You are viewing a plain text version of this content. The canonical link for it is here.
Posted to java-user@lucene.apache.org by Paul Cowan <co...@aconex.com> on 2006/03/16 04:49:48 UTC
Multiple languages - possible approach
Hi everyone,
We are currently using Lucene to index correspondence between various
people, who may or may not use the same language in their discussions to
each other. Think an email system where participants might use the
language that seems most appropriate to the thought at the time, just as
they would in conversation.
An example (CN = some chinese text. Use your imagination!):
From: Someone in the UK
To: Someone in China
Subject: Re: CNCNCNCNCNCNCNCNCNCNCN
> CNCNCNCNCNCNCNCN
Yes, I think that's fine. I'm OK with that as long as Bob is.
> CNCNCNCNCNCN
CNCN?
> Tuesday OK?
I need it by Monday, sorry. CNCN!
We need to index that, and be able to search on it -- for both the
Chinese and English text. Note that stemming is not a particular need of
ours -- we're happy to search for literal tokens, but of course that may
not apply to other languages where stemming is expected behaviour, not
just a 'nicety'.
Anyway: so far, fine -- StandardAnalyzer is perfectly suitable to our
needs. The problem is, the next language out of the starting blocks is
Arabic, which StandardAnalyzer doesn't seem to be up to.
I've looked into previous discussions about this on the various lists,
and it seems to me there are a few options:
1) Maintain multiple indexes (StandardAnalyzer-analyzed,
ArabicAnalyzer-analyzed, LanguageXXXAnalyzer-analyzed) and search across
all of them, merging results
2) Maintain multiple indexes, ask the user which one to use at search-time:
Search for the [Arabic \/] text: [______________________]
3) Use StandardAnalyzer and hope for the best.
4) Write a new... "Super Analyzer" that tries to deal with this. This is
POSSIBLY the best idea -- and, of course, almost certainly the hardest!

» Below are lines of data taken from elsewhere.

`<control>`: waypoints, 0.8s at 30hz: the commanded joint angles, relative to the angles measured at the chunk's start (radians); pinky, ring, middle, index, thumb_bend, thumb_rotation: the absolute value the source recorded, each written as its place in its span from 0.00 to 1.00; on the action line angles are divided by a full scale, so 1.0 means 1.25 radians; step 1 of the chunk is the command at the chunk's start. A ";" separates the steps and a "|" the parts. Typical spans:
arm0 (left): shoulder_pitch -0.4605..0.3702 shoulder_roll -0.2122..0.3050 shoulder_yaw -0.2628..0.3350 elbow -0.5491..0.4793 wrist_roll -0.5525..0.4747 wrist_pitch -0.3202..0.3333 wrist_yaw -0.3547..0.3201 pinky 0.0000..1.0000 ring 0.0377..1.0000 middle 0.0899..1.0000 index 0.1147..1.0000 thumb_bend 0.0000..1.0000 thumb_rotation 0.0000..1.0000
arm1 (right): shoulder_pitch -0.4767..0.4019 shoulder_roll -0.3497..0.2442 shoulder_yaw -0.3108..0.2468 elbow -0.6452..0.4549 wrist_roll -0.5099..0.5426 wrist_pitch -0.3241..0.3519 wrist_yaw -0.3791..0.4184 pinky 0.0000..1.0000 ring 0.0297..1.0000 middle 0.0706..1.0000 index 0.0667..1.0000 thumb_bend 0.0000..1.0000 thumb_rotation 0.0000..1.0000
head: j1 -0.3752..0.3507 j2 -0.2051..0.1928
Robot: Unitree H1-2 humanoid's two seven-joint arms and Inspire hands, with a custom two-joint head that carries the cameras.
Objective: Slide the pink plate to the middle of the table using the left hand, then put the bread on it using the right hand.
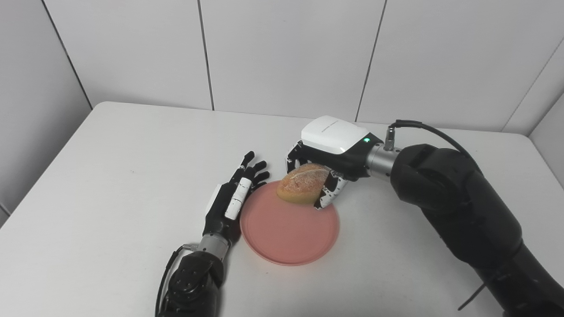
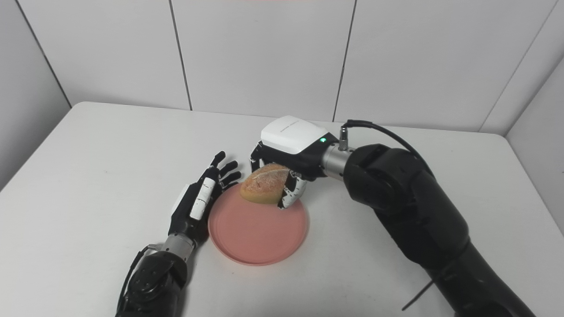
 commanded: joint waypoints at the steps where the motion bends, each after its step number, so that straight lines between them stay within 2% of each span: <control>1: 0.000 -0.010 -0.003 -0.006 0.001 0.012 0.004 0.85 0.85 0.88 0.94 0.98 0.82 | -0.035 0.008 0.001 -0.012 -0.002 -0.007 -0.008 0.23 0.29 0.36 0.47 0.53 0.00 | 0.001 -0.001; 10: -0.004 -0.009 -0.008 0.008 0.002 -0.002 -0.001 0.86 0.86 0.88 0.93 0.96 0.82 | -0.021 0.015 0.044 0.030 -0.013 -0.021 -0.011 0.23 0.28 0.43 0.45 0.53 0.00 | 0.004 -0.004; 18: -0.004 -0.016 -0.011 0.004 0.001 0.005 0.003 0.86 0.85 0.88 0.93 0.96 0.84 | -0.011 0.023 0.047 0.088 -0.009 -0.048 -0.055 0.23 0.27 0.43 0.45 0.53 0.00 | 0.007 -0.002; 24: -0.003 -0.022 -0.009 0.001 -0.004 0.005 0.004 0.87 0.85 0.88 0.93 0.92 0.88 | -0.008 0.032 0.051 0.128 -0.005 -0.086 -0.099 0.23 0.27 0.43 0.45 0.53 0.00 | 0.010 0.000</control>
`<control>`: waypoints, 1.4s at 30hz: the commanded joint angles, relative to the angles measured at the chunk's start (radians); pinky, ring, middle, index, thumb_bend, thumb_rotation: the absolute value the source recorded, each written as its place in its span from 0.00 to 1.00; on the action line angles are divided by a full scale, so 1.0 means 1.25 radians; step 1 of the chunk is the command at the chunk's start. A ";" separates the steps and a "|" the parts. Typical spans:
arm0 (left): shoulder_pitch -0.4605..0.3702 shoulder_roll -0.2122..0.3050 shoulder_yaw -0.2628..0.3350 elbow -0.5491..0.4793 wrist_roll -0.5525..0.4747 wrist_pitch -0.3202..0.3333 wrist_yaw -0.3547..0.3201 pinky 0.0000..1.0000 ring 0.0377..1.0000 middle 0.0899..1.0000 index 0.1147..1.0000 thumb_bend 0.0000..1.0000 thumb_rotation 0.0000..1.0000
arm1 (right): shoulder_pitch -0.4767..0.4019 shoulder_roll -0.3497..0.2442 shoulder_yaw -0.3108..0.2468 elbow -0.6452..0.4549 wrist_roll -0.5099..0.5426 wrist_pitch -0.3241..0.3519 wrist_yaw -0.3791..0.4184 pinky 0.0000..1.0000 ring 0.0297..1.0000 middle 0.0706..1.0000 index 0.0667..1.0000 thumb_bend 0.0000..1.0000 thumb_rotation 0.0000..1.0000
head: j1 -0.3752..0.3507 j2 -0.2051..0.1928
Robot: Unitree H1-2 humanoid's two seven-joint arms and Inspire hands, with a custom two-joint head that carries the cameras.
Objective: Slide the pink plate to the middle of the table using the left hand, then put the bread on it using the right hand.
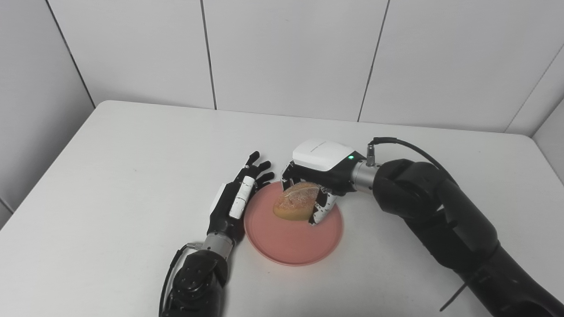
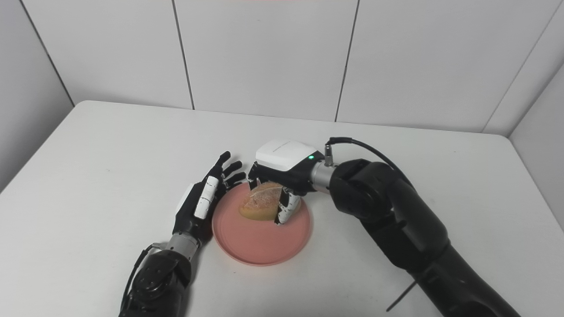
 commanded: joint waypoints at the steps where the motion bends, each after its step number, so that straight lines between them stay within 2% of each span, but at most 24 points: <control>1: -0.002 -0.015 -0.003 -0.001 -0.004 0.004 0.002 0.87 0.85 0.88 0.94 0.91 0.89 | -0.019 0.003 -0.011 0.002 0.008 -0.038 -0.040 0.23 0.28 0.43 0.45 0.53 0.00 | 0.000 -0.001; 3: -0.003 -0.016 -0.002 0.000 -0.004 0.002 0.001 0.88 0.84 0.88 0.94 0.90 0.90 | -0.017 0.005 -0.012 0.014 0.014 -0.047 -0.047 0.24 0.28 0.43 0.45 0.53 0.00 | 0.000 -0.001; 7: -0.003 -0.017 -0.001 0.001 -0.004 0.001 0.000 0.88 0.84 0.89 0.93 0.90 0.90 | -0.012 0.007 -0.013 0.039 0.024 -0.070 -0.067 0.25 0.30 0.37 0.48 0.52 0.00 | 0.001 -0.001; 12: -0.004 -0.016 -0.002 0.001 -0.003 0.006 0.000 0.88 0.84 0.89 0.93 0.90 0.90 | -0.006 0.009 -0.011 0.051 0.021 -0.088 -0.090 0.26 0.31 0.38 0.48 0.52 0.00 | 0.001 0.000; 21: -0.006 -0.014 -0.004 0.002 -0.005 0.007 -0.006 0.88 0.85 0.88 0.93 0.89 0.90 | -0.004 0.015 -0.001 0.052 0.017 -0.078 -0.075 0.31 0.37 0.41 0.48 0.53 0.00 | 0.001 0.003; 35: -0.005 -0.011 -0.006 -0.004 -0.003 0.016 -0.007 0.82 0.86 0.88 0.92 0.88 0.90 | 0.008 0.009 0.021 0.040 -0.013 -0.057 -0.049 0.38 0.44 0.44 0.46 0.53 0.01 | -0.003 0.004; 37: -0.005 -0.011 -0.006 -0.005 -0.004 0.019 -0.007 0.83 0.86 0.88 0.92 0.89 0.90 | 0.008 0.010 0.018 0.037 -0.017 -0.052 -0.045 0.42 0.49 0.53 0.46 0.52 0.12 | -0.003 0.002; 38: -0.005 -0.012 -0.006 -0.006 -0.004 0.021 -0.007 0.84 0.86 0.88 0.92 0.89 0.90 | 0.009 0.010 0.016 0.037 -0.018 -0.051 -0.044 0.45 0.53 0.58 0.52 0.80 0.20 | -0.003 0.002; 40: -0.005 -0.014 -0.006 -0.009 -0.004 0.025 -0.004 0.84 0.86 0.87 0.92 0.88 0.90 | 0.010 0.009 0.014 0.038 -0.022 -0.056 -0.046 0.48 0.56 0.60 0.56 0.94 0.26 | -0.003 0.002; 42: -0.005 -0.015 -0.005 -0.008 -0.004 0.025 -0.003 0.83 0.86 0.87 0.92 0.88 0.90 | 0.015 0.008 0.013 0.037 -0.027 -0.059 -0.050 0.51 0.58 0.61 0.58 0.99 0.28 | -0.003 0.002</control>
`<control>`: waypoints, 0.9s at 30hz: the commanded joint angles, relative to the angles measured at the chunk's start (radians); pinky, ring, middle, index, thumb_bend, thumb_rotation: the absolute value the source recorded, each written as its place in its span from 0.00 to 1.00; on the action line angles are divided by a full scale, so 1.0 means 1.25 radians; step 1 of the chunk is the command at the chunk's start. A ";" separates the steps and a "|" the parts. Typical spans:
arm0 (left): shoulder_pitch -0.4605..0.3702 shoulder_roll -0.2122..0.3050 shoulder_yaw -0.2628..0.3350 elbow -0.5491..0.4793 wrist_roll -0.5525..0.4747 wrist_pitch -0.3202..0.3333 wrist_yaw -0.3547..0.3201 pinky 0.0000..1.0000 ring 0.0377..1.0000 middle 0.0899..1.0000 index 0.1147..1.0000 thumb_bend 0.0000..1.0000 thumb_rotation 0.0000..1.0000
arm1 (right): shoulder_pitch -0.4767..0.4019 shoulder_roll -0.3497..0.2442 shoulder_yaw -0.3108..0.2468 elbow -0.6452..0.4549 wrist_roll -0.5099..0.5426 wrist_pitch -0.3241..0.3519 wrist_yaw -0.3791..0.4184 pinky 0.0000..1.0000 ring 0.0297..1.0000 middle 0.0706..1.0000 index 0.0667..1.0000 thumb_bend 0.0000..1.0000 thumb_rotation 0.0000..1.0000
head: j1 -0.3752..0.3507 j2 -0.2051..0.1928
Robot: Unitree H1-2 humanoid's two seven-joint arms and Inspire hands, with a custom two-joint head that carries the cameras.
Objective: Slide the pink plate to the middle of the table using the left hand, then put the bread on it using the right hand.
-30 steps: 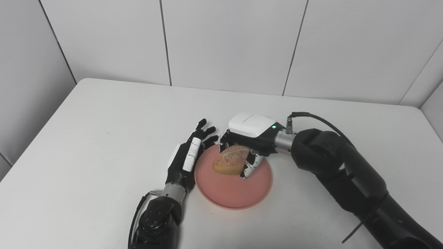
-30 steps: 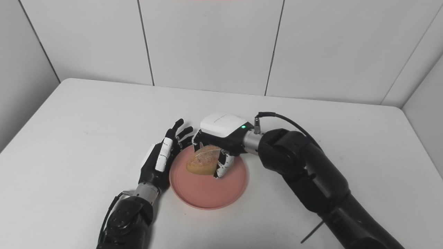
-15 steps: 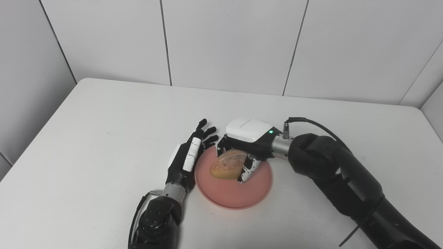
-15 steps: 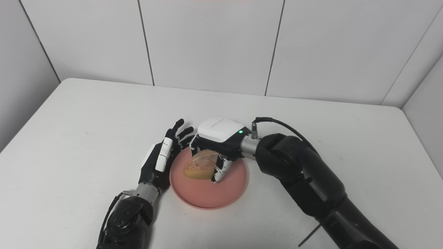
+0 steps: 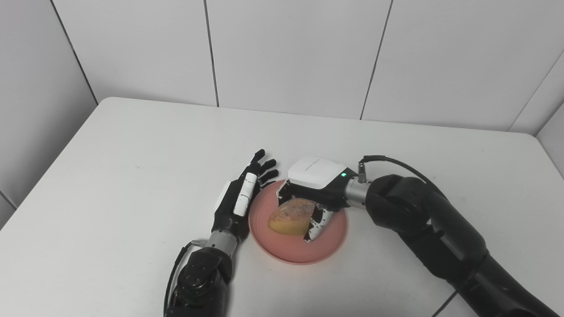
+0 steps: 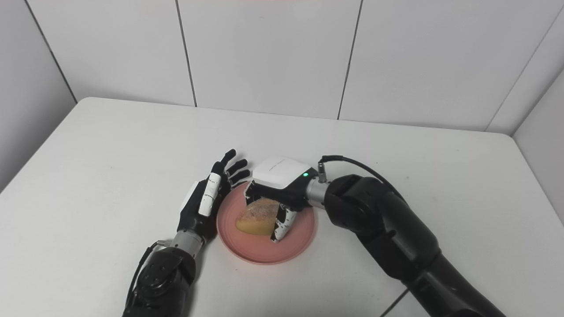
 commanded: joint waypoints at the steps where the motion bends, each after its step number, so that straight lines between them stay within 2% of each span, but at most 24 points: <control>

Basically, what we're considering is writing some sort of new
CompositeAnalyzer class which applies the following algorithm (in very
simple terms):
a) Start reading the stream
b) Look at the next character
c) Use some sort of Character.UnicodeBlock (or Character.Subset
generally) -> Analyzer mapping to work out which Analyzer we want to
use. e.g. find a member of Character.UnicodeBlock.GREEK, load a
GreekAnalyzer.
d) Keep reading until we hit something that makes us think we need to
change analyzers (either end-of-stream or something incongruous -- e.g.
something from Character.UnicodeBlock.CYRILLIC). Then bundle up what
we've got, hand it to the GreekAnalyzer, and then start the process
again with a RussianAnalyzer (or whatever).
Obviously the best way to do this would be to have these mappings
dynamic, not set in stone -- some people might like all
CJK_COMPATABILITY to be handed to the CJKAnalyzer, some to the
ChineseAnalyzer, some might like to use their own, etc. Of course
there's no reason default mappings can't be supplied.
I guess the basic question is -- what does everyone think? Is this
useful/workable/are there any fatal flaws with it? Obviously the biggie
is that sometimes Unicode ranges are not sufficient to determine which
analyzer to use -- for example, we may want to specifically use the
GermanAnalyzer for German text, but that is basically impossible to tell
from English purely based on the Unicode block of the next character. At
least this way, though, we'd have the OPTION of farming off to more
specific Analyzers based on Character set; being able to have an
Analyzer which can tell Urdu from Arabic is something of separate issue;
at least the "CompositeAnalyzer" would bring us a bit closer to the
goal. It may be rudimentary but I think the 'pluggable' architecture
could be useful -- certainly more useful in our case than just running
the StandardAnalyzer over everything.
If this project goes ahead, it's possible (even likely) that it would be
contributed back to the Lucene sandbox. As such, I'm very interested to
hear about any suggestions, criticisms, or other feedback you might have.
Cheers,
Paul Cowan
---------------------------------------------------------------------
To unsubscribe, e-mail: java-user-unsubscribe@lucene.apache.org
For additional commands, e-mail: java-user-help@lucene.apache.org
Re: Multiple languages - possible approach
Posted by Paul Cowan <co...@aconex.com>.
Hi Grant and Otis,
Thanks for the feedback, I appreciate it. You've given some good ideas.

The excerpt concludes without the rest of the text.